Me acabo de engullir las trece páginas de la publicación del convenio en el Boletín y lo que veo es que por mucha ley que exista no se puede obligar a nadie a cambiar de mentalidad ni hacer que desaparezcan los prejuicios. ni obligar a sensibilizar a la sociedad. Ojalá se pudiera, yo sería la primera en ponerme a dar guantazos... En fila de uno, por favor! (quién se de por aludido, claro). Tampoco he visto denuncias en todos los establecimientos con escalones en lugar de rampa, ni en los servicios donde la silla de ruedas no entra por la puerta, ni en los que los mostradores nos están al mismo nivel que el pecho del usuario de la silla. Hablamos de LEY? Pues pongámonos serios y apliquémosla; sin es ques, ni peros.

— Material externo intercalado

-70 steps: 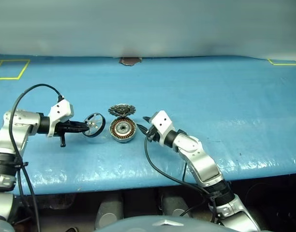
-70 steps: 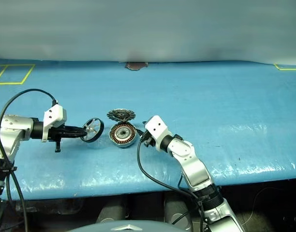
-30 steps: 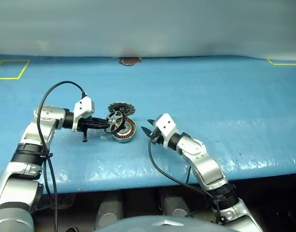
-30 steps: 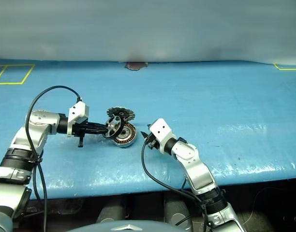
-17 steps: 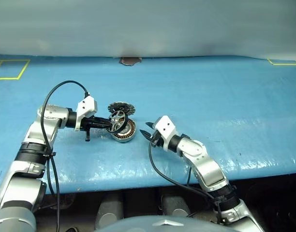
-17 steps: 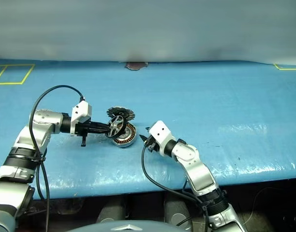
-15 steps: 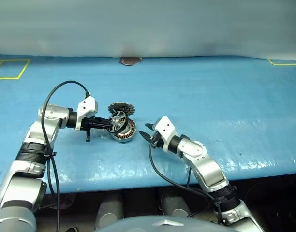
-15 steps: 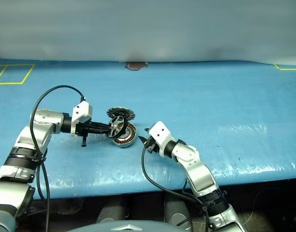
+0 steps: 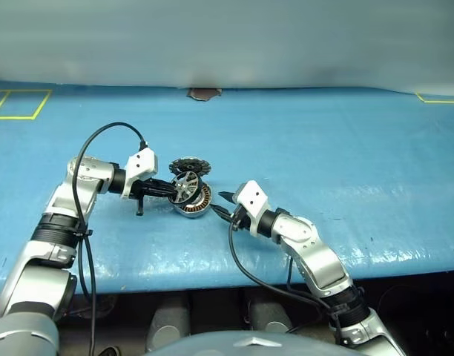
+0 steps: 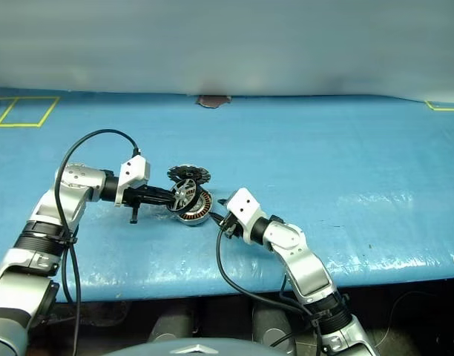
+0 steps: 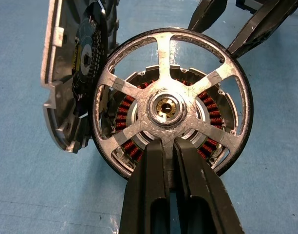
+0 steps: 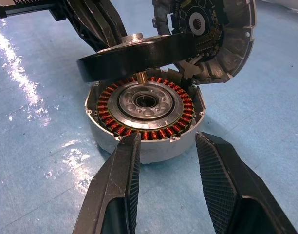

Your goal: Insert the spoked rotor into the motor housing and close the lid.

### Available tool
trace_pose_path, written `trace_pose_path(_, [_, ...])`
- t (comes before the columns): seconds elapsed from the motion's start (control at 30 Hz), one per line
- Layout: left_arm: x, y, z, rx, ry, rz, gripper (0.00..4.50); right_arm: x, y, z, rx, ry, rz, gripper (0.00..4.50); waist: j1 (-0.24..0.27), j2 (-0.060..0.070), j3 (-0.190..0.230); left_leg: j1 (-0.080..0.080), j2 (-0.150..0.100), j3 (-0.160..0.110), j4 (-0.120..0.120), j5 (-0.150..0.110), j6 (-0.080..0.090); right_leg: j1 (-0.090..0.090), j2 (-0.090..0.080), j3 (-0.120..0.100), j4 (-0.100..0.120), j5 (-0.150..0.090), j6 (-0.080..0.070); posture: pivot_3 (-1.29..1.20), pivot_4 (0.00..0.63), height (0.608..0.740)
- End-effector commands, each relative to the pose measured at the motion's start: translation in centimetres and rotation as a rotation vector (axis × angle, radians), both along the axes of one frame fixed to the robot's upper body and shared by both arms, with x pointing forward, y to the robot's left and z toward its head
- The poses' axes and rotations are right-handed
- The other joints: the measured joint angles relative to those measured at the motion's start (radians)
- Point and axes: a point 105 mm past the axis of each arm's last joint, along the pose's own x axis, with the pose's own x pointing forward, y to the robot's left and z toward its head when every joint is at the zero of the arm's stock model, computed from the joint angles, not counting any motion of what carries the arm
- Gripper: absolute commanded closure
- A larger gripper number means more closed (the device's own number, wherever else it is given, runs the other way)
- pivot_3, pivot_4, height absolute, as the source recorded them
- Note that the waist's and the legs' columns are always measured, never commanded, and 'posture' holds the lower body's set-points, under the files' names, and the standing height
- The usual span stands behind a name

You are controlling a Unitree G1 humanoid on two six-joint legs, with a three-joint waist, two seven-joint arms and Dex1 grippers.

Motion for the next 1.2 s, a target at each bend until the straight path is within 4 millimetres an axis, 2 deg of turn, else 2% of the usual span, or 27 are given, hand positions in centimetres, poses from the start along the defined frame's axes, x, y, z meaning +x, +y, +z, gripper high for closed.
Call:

miércoles, 2 de noviembre de 2016

Diseccionando la realidad

Cierro Disecciones, diez relatos sobre la enfermedad y me entran unas ganas locas de teclear.
Son diez relatos cortos. Para entender mejor la enfermedad, desde otro punto de vista, desconocido: el del enfermo; muchas veces ignorado, incomprendido, sin tener en cuenta sus necesidades y voluntades.
Diez relatos sobre diez enfermedades distintas cada una de ellas; físicas, psíquicas y sensoriales.

He gozado mucho leyéndolo. Llamadme rara por haber disfrutado con un libro que juega (con el máximo respeto) con la enfermedad. Invito a la gente que lo lea, sin miedo, a grandes y pequeños. Hagamos de la enfermedad un tema sin tabú.
Llegó a mis manos por una de sus autoras, Angélica Pérez, que juega con las palabras, como pocos, cada semana en Al hilo de… Gracias, Oihana Iturbide, por este trabajo tan impecable e hilar tan fino.


Diseccionemos la enfermedad. Igual que muchas otras cosas. Porque también forma parte de la realidad. Nadie está libre, ni directa ni indirectamente. Porque la realidad nos supera, siempre, para bien como para mal. Aprendamos, ayudemos, valoremos. Dejemos de mirarnos el ombligo, el mundo es muy grande.

Soy una friki de la enfermedad (menudo tema para ser friki, no?): de querer saber más sobre cada una de ellas, el origen, la afección, la prevalencia. Sobre todo las que su lesión causal está en el sistema nervioso (que me tiene a la par que enamorada, fascinada). Lo suyo hubiese sido estudiar medicina, de hecho en mi edad del pavo quería ser cardióloga (agárrate: estudiaba con una bata y un ), pero un profesor de biología que venía con la idea de freírnos a todos con suspensos, me quitó la idea. Pero gracias a él he terminado estudiando la enfermedad desde otro punto de vista: el psicológico. Y es que algunas enfermedades tienen su base en las conductas del propio sujeto o en su estado psicológico.
No, no estoy diciendo que el hecho de estar/ser una persona súper happy nos vaya a curar de un cáncer, vaya a hacer que andemos después de una sección completa en la médula o que recuperemos todo lo perdido en una enfermedad degenerativa cuando la medicina no lo ha hecho. Como bien dice este artículo, ¿Una actitud cura? , “Hay algo que todavía se escapa a la ciencia y a la psique.”

Le preguntaron a una profesora de neuropsicología:
-Es cierto que si tienes una actitud positiva, estando enfermo/a de cáncer, hay más posibilidades de recuperarse?
-Hay tantas investigaciones que dicen sí como tantas otras dicen no.

Ojalá sí. Mientras, continuaremos diseccionando la realidad.